The Eldorado returned to the States and became the flagship for Rear Admiral W. E. Moore, Commander, Amphibious Group 1, in October 1952. It sailed for the Far East where Admiral Moore assumed command of TF 90's amphibious forces. During this tour, the Eldorado assisted the Japanese Government during the floods at Fukuoka, and directed Operation Big Switch, the transportation of Chinese and Korean prisoners of war from the camps at Cheju Do and Koje-do to the port of Inchon for repatriation.

==Post-war==
The Eldorado returned to the west coast in the fall of 1953, and continued to serve as the flagship for Amphibious Group 1, now commanded by Rear Admiral Lorenzo Sabin, Jr., until June 1954. It embarked Vice Admiral Thomas G. W. Settle, Commander, Amphibious Forces, Pacific, until August. On 15 February 1955, the Eldorado sailed for Keeling, Formosa, where it operated as the flagship for Vice Admiral Alfred M. Pride, Commander, 7th Fleet, until 17 August. The Eldorado returned to San Diego for amphibious exercises, and on 13 December, Rear Admiral George C. Towner broke his flag on board as Commander, Amphibious Group 3 and Eastern Pacific.

In the summer of 1956, the Eldorado sailed to arctic waters with Army officers embarked, to resupply bases at Wainwright, Alaska, and Point Barrow, Alaska. From December 1956 to January 1957, it was the flagship for Vice Admiral Carl F. Espe, Commander, Amphibious Forces, Pacific, and during the next month, for Vice Admiral Robert L. Dennison, Commander, United States First Fleet. From June 1957 through 1960, the Eldorado served as the flagship for four successive commanders of Amphibious Group 1, Rear Admirals Frederick C. Stelter, Jr., Charles K. Duncan, Charles O. Triebel, and Charles C. Kirkpatrick. The only interruption to this service was in October and November 1958, when it served Vice Admiral John Sylvester, Commander, Amphibious Forces, Pacific, as flagship.
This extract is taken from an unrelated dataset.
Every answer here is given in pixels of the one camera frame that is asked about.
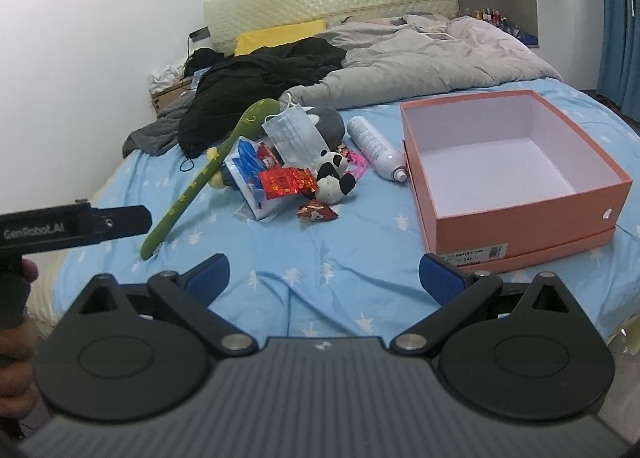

In addition to operations along the west coast from her home port at San Diego, the Eldorado took part in Arctic supply operations once more in the summer of 1957, and cruised to the Far East from January to May 1958, and again from December 1959 into 1960. During the second of these, as the flagship, the Eldorado participated in exercise "Blue Star," a joint Navy-Marine and Nationalist Chinese Navy-Marine amphibious operation off southern Taiwan. In April and May, the Eldorado visited ports in Indonesia and Australia, participating in Australia's 18th annual celebration of the Battle of the Coral Sea before returning to San Diego on 31 May where it remained. The Eldorado was the flagship for the eight-week expedition for the 5th MEB during the Cuban Missile Crisis and then participating in local operations through 1962.

==Vietnam War==
The Eldorado served as the flagship for the Commander Amphibious Forces Pacific Fleet in rotation with and Mount McKinley during the Vietnam War. In 1967, the ship received the Navy Meritorious Unit Commendation for its role in twelve amphibious assaults in Vietnam, in conjunction with the Amphibious Ready Group and the Marine Special Landing Force.

In January 1969, Eldorados designation was changed to LCC-11. Also, in 1969, USS Eldorado LCC11 was awarded the Navy Unit Commendation for her actions concerning command and control during Operation Bold Mariner, the largest amphibious landing since WWII. The operation occurred in the Batangan Peninsula area of South Vietnam.

During the Eldorado's decommissioning in November 1972, it was berthed adjacent to the at the 32nd Street Naval Station in San Diego, and transferred much of her equipment to its successor prior to scrapping.

The Eldorado received two battle stars for its World War II service and eight battle stars for its Korean War service.